— О господи, деревня полна шпионов, таких же не любопытных и не склонных к сплетням, как я, — небрежно отвечала Натали. — Один из ваших новых мон-ревешских фермеров — ведь ферма теперь принадлежит вам, отец! — только что принес нам в подарок дичь, которую пришлось принять мне, так как мачеха занята около Эвелины. Этот добрый человек простодушно спросил меня, не ездила ли я в Мон-Ревеш сегодня утром, потому что он видел, как наша белая карета с синими шторами, с господином де Сож на козлах, поднялась на холм и въехала в замок. Вот вам, кстати, доказательство, что крестьяне могут без всякой задней мысли предположить все, что угодно, о людях, чьих обычаев они не понимают. Ну, как известно, я не врач и не езжу в Мон-Ревеш; как известно, Олимпия позаботилась отослать от себя Креза в семь часов утра с поручением передать, что едет с господином де Сож в деревню Пюи-Вердон навестить больных; как известно, в девять часов она вернулась в этой самой коляске с господином де Сож; из всего этого я вполне естественно заключаю, что она была у него и с ним, чтобы ухаживать «за своими бедняками».
— В добрый час! — сказал Дютертр; он терпел жестокую пытку и страдал так, что уже сам не чувствовал своих страданий. — Видимо, старые слуги канониссы заболели.
— И, наверное, опасно, — сказал Блондо, который уже не знал, что сказать. — Я навещу их завтра.
— Олимпия вам о них не говорила? — спросила Натали, чувствуя, что в присутствии третьего лица отец не прикажет ей замолчать.
— Кажется, что-то говорила, — сказал Блондо, — Но меня так сильно встревожило происшествие с Эвелиной…
— Ну, конечно, конечно, — сказал Дютертр, с усилием поднимаясь с кресла, в котором он сидел. — Пойдемте же навестить бедную Эвелину. Мы ведем праздный разговор а забываем о ней.
В сопровождении Блондо он поднялся к дочери. Навстречу ему вышла Ворчунья.
— Не входите, сударь!
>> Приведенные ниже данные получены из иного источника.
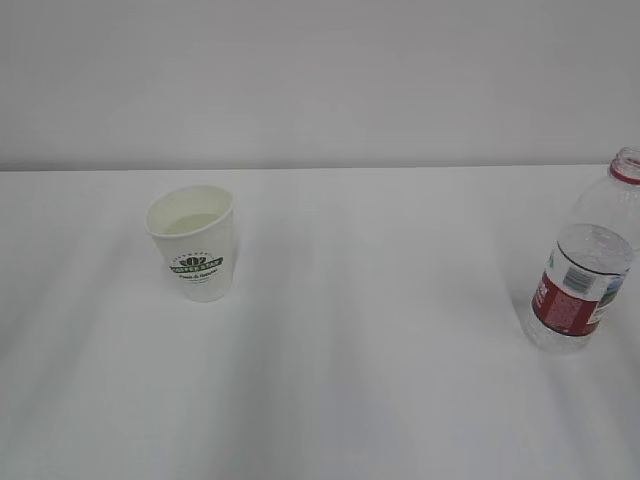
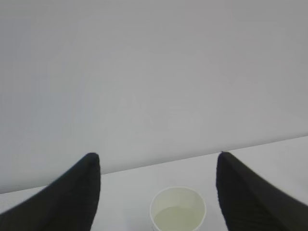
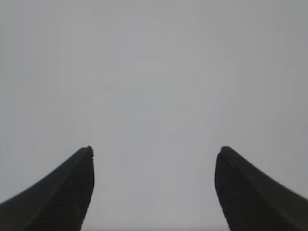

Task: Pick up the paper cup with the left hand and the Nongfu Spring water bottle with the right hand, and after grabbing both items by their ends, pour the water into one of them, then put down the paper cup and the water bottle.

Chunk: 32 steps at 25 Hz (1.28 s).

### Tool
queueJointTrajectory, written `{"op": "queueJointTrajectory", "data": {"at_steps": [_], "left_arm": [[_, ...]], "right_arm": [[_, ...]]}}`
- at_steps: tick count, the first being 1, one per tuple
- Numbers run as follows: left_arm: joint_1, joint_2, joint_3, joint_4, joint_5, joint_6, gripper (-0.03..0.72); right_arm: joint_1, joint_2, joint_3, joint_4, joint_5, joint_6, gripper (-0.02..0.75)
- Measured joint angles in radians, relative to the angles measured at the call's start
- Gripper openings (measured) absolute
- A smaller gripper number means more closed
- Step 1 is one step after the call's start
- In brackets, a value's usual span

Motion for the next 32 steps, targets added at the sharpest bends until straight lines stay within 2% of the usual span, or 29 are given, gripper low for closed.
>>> {"op": "queueJointTrajectory", "data": {"at_steps": [10,26,32], "left_arm": [[0.0,-0.123,0.0,0.0,0.162,0.0,0.518],[0.0,-0.475,0.0,-0.002,0.597,0.006,0.512],[0.0,-0.493,-0.082,-0.007,0.778,0.079,0.506]], "right_arm": [[0.0,-0.016,-0.144,-0.045,0.343,0.0,0.589],[0.0,-0.154,-0.191,-0.125,0.629,0.0,0.589],[0.0,-0.227,-0.196,-0.139,0.78,0.0,0.589]]}}
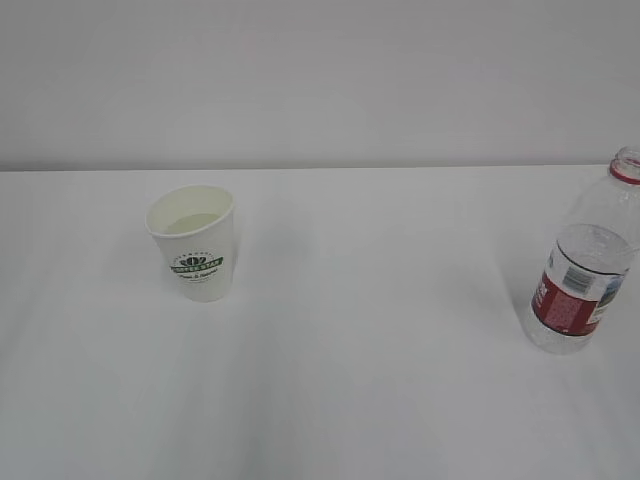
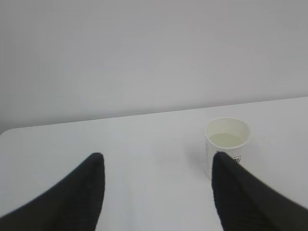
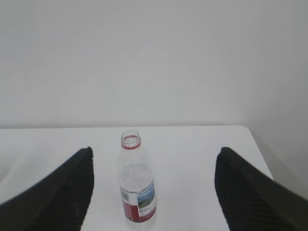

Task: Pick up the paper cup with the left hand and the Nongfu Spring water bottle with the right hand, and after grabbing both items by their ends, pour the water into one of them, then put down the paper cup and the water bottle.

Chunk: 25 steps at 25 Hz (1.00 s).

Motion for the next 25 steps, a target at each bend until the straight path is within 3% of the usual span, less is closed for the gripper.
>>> {"op": "queueJointTrajectory", "data": {"at_steps": [8,13,19,25], "left_arm": [[0.0,-0.01,-0.083,-0.022,0.231,0.093,0.505],[0.0,-0.02,-0.113,-0.162,0.411,0.201,0.503],[0.0,-0.066,-0.115,-0.326,0.525,0.289,0.499],[0.0,-0.146,-0.115,-0.35,0.602,0.295,0.482]], "right_arm": [[0.0,-0.084,-0.003,0.0,0.256,0.0,0.589],[0.0,-0.152,-0.003,0.0,0.376,0.0,0.589],[0.0,-0.206,-0.005,-0.001,0.39,0.0,0.589],[0.0,-0.234,-0.007,-0.002,0.392,0.0,0.589]]}}
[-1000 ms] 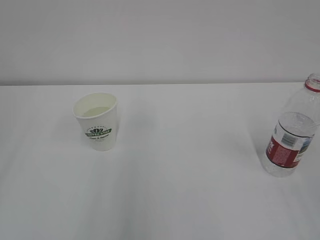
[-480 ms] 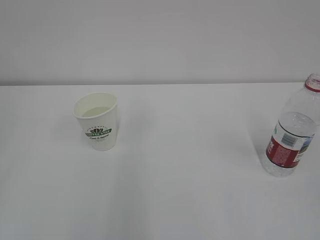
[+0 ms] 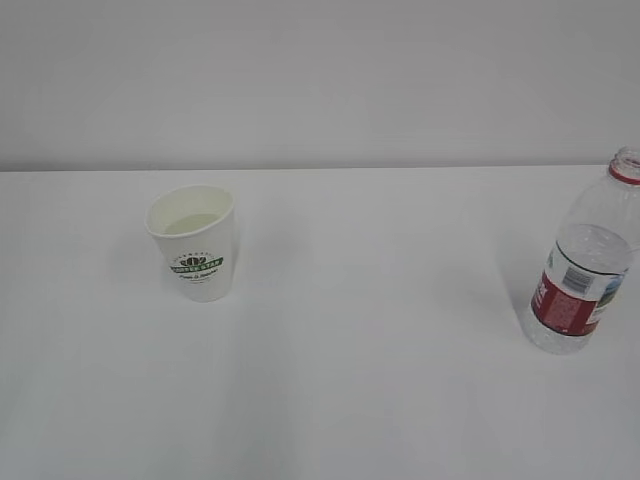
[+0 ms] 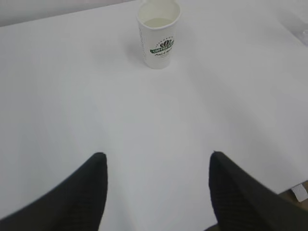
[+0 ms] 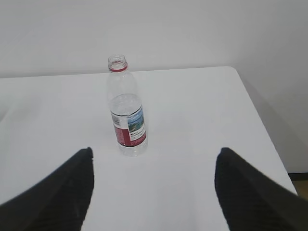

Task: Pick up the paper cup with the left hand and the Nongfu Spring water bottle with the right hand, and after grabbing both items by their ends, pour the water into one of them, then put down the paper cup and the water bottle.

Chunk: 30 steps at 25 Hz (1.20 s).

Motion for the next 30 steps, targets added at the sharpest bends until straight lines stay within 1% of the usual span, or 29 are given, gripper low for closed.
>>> {"op": "queueJointTrajectory", "data": {"at_steps": [7,12,18,24,30], "left_arm": [[0.0,-0.094,-0.002,-0.003,0.053,0.0,0.478],[0.0,-0.104,0.004,-0.025,0.095,0.0,0.476],[0.0,-0.104,0.014,-0.031,0.095,0.0,0.475],[0.0,-0.104,0.062,-0.031,0.095,0.0,0.475],[0.0,-0.104,0.073,-0.015,0.044,0.0,0.475]], "right_arm": [[0.0,-0.002,0.0,0.0,0.0,0.0,0.588],[0.0,-0.002,0.007,0.0,0.0,0.0,0.588],[0.0,-0.002,0.046,0.0,0.0,0.0,0.588],[0.0,-0.002,0.104,0.0,0.0,0.0,0.588],[0.0,-0.002,0.189,0.0,0.0,0.0,0.588]]}}
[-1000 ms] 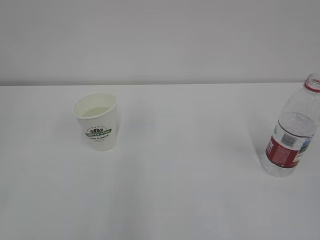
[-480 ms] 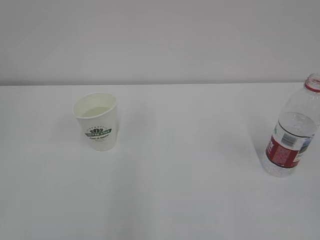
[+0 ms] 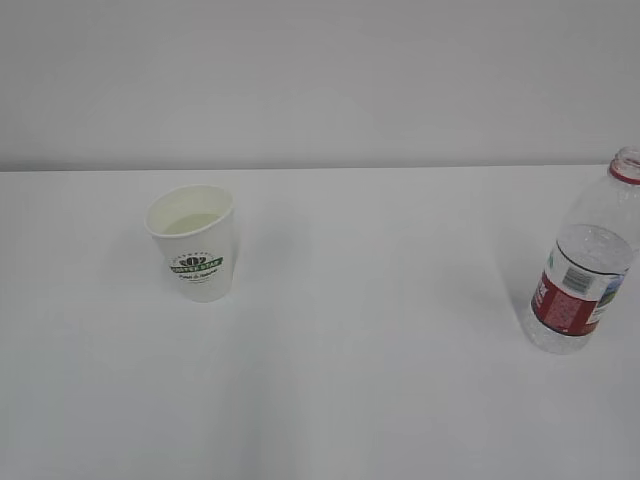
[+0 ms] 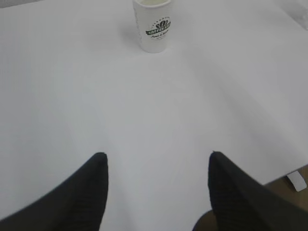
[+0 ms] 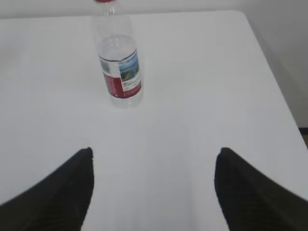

Мой бесенок спит очень крепко; и, глядите, малышка тоже задремала! — прибавила она, приоткрывая дверь и показывая на Каролину, которая спала, прикорнув у изголовья постели.
— Неужели Малютка просидит с Эвелиной всю ночь? — спросил Дютертр.
— Нет, нет, сударь, с Эвелиной будет сидеть хозяйка. Она пошла взять чепец и капот на ночь; как только она придет, она отошлет малышку. И я тоже буду здесь, вы не беспокойтесь.
— Не надо, Ворчунья; поставьте себе походную кровать в комнате рядом, чтобы вас можно было позвать, если понадобится. Я сам буду сидеть около дочери.
— Вы хорошо сделаете, — сказал Блондо. — Госпожа Дютертр слишком слаба здоровьем, чтобы не спать по ночам, не позволяйте ей этого!
Блондо, узнав от Амедея, что тот рассказал дяде о нервной болезни Олимпии, имел по этому поводу с Дютертром длинный разговор. Блондо никогда не считал, что Олимпия опасно больна, к тому же за те несколько дней, когда Натали думала только о Париже и не проявляла своей злобности, госпожа Дютертр, казалось, внезапно расцвела снова. Некоторое время он ее не видел, а когда после происшествия с Эвелиной приехал в Пюи-Вердон, он, конечно, заметил, что Олимпия бледна и взволнована, но это его нисколько не удивило. Тем не менее ему показалось необходимым пробудить в Дютертре тревогу, ибо он уже почувствовал угрозу, нависающую над этим союзом, до той поры столь мирным и нежным. Он утвердился в своем мнении, когда Дютертр, который обычно закидывал его вопросами по поводу состояния здоровья жены, на этот раз промолчал, словно не услышал его слов.
Дютертр спустился вниз, пересек весь дом и направился в свои покои. Блондо не хотелось идти за ним; он пошел в сад и стал расхаживать по лужайке, желая быть рядом, не для того, чтобы слушать супружеский спор, но чтобы предложить, в случае необходимости, помощь и утешение. Потом он говорил, что в этот вечер был подавлен странным предчувствием, совершенно несвойственным ему при его спокойном характере и веселом нраве.